¿Está bien engañar a nuestros hijos sobre Papá Noel?

Papá Noel también conocido como Santa Claus. (Imagen gratuita vista en pXhere).

Se acerca la navidad, un momento que muchos asociamos con bellos recuerdos de la infancia en los que casi siempre aparecía alguna figura mitológica benéfica que inundaba las casas de regalos. A mí, que disfruté tanto de niño imaginando a los reyes magos o a Papá Noel recorriendo el mundo repartiendo felicidad, me tocó el turno de ser padre y entonces me planteé si hacía lo correcto perpetuando el engaño, escondiendo regalos, asistiendo a cabalgatas, haciendo cola ante adultos vestidos de vivos colores. ¡Lo hice! La mentira al fin y al cabo era “blanca” y valía la pena ver en los ojos de mis hijos la misma alegría que yo disfruté tanto cuando tenía su edad.

¿Pero hice lo correcto? ¿Habré alterado/obstruido su pensamiento racional para siempre? Cada año por estas fechas, psicólogos de medio planeta son consultados por periodistas acerca de la idoneidad o no de engañar a nuestros hijos haciéndoles creer que existen seres mágicos. Veamos que han contestado los profesionales.

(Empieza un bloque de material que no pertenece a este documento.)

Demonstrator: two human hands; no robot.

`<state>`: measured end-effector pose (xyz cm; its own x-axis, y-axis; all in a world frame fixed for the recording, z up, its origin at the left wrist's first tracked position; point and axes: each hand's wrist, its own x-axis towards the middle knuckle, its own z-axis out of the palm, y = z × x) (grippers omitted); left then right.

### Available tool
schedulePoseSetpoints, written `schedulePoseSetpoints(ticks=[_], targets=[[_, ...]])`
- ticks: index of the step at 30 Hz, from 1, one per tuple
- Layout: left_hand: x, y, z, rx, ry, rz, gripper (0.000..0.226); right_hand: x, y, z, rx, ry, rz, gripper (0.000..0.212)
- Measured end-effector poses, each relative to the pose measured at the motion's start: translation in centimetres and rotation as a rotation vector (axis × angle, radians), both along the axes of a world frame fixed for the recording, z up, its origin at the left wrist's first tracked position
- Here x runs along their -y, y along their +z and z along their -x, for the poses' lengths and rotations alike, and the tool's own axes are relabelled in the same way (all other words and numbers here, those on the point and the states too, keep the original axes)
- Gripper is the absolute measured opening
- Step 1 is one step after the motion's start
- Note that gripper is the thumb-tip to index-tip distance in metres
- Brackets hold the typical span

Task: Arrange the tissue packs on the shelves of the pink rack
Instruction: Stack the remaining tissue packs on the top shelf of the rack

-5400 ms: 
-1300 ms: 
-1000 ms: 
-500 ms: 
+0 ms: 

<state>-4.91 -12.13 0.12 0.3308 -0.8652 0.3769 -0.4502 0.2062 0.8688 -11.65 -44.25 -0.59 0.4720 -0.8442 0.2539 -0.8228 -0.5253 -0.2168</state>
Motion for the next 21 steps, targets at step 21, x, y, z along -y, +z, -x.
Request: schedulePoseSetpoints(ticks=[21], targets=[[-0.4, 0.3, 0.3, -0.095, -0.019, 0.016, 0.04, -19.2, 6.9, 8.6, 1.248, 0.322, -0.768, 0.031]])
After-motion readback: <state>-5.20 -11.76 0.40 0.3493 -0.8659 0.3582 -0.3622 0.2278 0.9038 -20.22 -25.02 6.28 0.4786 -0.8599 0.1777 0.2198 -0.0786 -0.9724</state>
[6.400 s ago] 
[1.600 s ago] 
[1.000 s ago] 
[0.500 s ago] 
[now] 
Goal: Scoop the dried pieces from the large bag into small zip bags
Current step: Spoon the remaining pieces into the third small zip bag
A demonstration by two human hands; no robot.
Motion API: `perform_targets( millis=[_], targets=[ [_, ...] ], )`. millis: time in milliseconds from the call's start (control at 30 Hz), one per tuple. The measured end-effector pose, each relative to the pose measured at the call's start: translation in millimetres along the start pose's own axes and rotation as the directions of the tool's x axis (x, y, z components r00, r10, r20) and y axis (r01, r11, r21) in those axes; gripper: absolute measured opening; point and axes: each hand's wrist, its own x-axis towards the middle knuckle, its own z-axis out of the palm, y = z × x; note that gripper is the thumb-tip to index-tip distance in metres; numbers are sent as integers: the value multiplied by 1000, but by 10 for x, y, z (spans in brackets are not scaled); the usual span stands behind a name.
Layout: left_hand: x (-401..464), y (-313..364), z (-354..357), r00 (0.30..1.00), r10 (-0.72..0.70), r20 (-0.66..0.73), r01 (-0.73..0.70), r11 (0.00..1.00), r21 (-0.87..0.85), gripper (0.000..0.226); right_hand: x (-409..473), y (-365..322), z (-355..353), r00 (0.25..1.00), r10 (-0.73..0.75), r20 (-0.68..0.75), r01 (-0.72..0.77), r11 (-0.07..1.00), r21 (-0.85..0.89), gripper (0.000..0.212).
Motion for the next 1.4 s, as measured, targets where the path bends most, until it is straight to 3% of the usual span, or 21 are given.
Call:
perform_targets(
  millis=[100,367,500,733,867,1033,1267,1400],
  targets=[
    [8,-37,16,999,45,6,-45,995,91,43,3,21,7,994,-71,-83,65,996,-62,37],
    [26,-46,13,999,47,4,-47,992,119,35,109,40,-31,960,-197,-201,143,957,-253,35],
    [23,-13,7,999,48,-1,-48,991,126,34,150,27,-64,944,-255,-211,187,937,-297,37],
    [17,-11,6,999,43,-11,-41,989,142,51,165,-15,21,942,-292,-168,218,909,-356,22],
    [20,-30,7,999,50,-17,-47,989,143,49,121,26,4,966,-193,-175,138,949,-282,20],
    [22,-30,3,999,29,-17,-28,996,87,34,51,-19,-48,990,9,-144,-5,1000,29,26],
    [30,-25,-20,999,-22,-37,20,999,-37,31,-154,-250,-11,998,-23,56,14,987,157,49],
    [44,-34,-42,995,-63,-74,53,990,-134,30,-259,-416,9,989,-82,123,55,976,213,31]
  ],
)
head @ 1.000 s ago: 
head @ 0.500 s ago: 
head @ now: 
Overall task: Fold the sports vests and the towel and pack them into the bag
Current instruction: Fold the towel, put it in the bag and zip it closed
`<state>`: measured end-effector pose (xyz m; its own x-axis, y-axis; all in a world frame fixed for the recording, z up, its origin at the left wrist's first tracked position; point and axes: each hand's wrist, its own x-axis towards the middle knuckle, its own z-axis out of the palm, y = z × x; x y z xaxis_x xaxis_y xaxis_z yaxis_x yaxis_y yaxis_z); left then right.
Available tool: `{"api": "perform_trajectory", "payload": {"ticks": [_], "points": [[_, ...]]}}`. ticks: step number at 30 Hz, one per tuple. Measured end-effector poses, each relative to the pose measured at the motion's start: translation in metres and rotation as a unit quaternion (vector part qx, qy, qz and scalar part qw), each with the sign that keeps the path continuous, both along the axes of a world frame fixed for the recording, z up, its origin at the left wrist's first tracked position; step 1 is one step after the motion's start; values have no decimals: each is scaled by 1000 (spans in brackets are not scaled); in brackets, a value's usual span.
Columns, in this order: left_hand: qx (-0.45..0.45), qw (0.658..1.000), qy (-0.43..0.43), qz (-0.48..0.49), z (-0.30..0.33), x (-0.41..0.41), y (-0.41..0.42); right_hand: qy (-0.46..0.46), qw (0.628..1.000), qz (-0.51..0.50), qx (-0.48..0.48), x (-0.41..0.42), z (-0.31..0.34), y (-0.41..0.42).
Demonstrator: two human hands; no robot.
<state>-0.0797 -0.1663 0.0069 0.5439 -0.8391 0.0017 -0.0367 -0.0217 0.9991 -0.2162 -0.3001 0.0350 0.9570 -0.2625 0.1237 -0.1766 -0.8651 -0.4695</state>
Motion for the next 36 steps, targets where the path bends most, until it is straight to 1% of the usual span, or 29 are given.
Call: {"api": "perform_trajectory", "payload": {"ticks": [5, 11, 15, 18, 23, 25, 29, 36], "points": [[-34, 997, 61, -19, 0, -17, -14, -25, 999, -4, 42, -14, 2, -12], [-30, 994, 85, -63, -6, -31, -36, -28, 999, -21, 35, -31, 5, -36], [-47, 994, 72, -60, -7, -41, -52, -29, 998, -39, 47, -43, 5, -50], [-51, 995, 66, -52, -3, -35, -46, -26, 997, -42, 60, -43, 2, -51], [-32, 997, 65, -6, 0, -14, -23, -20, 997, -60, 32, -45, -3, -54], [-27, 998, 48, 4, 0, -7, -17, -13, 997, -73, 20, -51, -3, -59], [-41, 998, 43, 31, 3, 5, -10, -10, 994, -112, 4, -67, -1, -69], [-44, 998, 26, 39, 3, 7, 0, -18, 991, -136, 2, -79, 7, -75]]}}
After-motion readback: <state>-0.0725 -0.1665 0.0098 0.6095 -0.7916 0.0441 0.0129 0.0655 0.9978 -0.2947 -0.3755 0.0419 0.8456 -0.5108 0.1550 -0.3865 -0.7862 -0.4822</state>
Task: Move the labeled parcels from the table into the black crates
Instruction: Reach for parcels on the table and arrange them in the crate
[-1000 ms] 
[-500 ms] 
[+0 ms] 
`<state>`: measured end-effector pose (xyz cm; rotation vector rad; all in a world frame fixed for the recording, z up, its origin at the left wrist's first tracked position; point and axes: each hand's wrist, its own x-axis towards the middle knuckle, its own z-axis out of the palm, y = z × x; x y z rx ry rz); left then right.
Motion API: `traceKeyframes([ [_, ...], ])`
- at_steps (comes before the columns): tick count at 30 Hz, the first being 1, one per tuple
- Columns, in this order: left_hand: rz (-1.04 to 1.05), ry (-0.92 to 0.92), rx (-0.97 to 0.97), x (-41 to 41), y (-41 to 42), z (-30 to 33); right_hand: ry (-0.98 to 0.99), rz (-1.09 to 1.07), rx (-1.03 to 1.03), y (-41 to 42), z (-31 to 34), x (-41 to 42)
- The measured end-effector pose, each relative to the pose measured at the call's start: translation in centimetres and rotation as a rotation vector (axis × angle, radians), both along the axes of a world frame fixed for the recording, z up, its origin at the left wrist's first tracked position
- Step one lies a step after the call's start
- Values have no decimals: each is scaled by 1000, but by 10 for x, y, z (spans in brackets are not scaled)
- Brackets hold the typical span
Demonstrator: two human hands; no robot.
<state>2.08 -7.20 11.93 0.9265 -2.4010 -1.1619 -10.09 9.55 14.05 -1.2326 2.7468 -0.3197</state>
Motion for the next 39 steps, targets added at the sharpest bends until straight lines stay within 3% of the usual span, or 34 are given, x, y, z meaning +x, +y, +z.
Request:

David Kyle Johnson, profesor de filosofía en el King’s College de Pennsylvania y autor de un libro titulado “Los mitos que robaron la navidad”, está en contra de que los padres promuevan de forma literal la creencia en Papa Noel. Johnson, que se ha especializado en lógica formal cree que existen argumentos éticos contrarios al adoctrinamiento de los niños en el mito de Santa Claus, ya que cree que esto puede desanimarles a emprender el pensamiento crítico.

Y es que creer estas leyendas navideñas a edades tempranas no es malo, aunque en opinión de Johnson, cuando el niño empieza a albergar dudas (lo cual suele suceder entre los 7 y los 9) no deberíamos tratar de mantenerle en el engaño aportando pruebas falsas. Y es que recordemos que hay padres que intentan perpetuar el engaño a su hijo con tácticas como hacerle visitar la web NORAD que rastrea la posición del trineo de Papa Noel durante la noche de navidad, o haciéndole leer la clásica carta de 1897 “Sí, Virginia, Papa Noel existe” (ciertamente poética pero profundamente irracional).

La gran mayoría de los niños no tendrán problemas al hacer la transición desde los tiempos de los elfos y pajes mágicos a la realidad de la cartera de papá y mamá, pero aunque parezca mentira existen niños que al enterarse del engaño pierden la confianza en sus padres. En algunos casos, pocos por fortuna, incluso se originan traumas psicológicos dolorosos. ¡Nada irreparable! Aunque da que pensar…

Para Kira Thomson, filósofa en la universidad Douglas College de Vancouver, Canadá, incluso si los niños no se sienten traicionados emocionalmente ni arrastran cicatrices psicológicas, sigue estando mal engañarlos acerca de realidades ontológicas. “Los niños se sienten agraviados por este engaño incluso aunque no les perjudique”. Curiosamente, Thomson ha observado un mayor apoyo a la tesis de no mentir a los niños entre aquellos de sus alumnos que no tienen hijos.

En su opinión, la creencia en Papá Noel no es solo algo falso que hacemos una vez al año sino que es una “mentira ontológica” que sirve como base a otras tantas creencias que terminan por convertirse en una visión del global mundo que tiene efectos duraderos en la forma en la que el niño ve su entorno, el lugar que ocupa en él y el modo en que debe vivir su vida social y moral.

Pero si el asunto es tan serio como sostienen estos expertos. ¿Cómo abordar el pequeño trauma que le supone a un niño descubrir la verdad? Benjamin Siegel, que es profesor de pediatría en la facultad de medicina de la Universidad de Boston, aconseja lo siguiente: “si están molestos porque les mentiste, reconoce su decepción y pregúntales cómo se sienten. Puedes explicarles que Papá Noel es un mito que tu familia ha elegido compartir. Diles que forma parte de la navidad y que en lo que verdaderamente crees es en la fiesta navideña. Anímales recordándoles la diversión y emoción que hacía del momento algo tan especial”.

Pensándolo bien, este amargo trago por el que pasan podría ser un buen momento para explicarles el concepto de tradición.

Lo que me queda claro es que en todo esto hay un esfuerzo por parte de los padres (me confieso culpable) en regresar brevemente a la infancia, aquella experiencia mágica que vivimos durante una época en la que desconocíamos las leyes de la física, y en la que reinaba la imaginación. A la vista de las advertencias de los expertos, tal vez me he equivocado con mis hijos en este asunto, pero estoy seguro de que he tenido errores peores.

Consulté artículos al respecto en Popular Science, pbs.org, NationalPost y Muy interesante.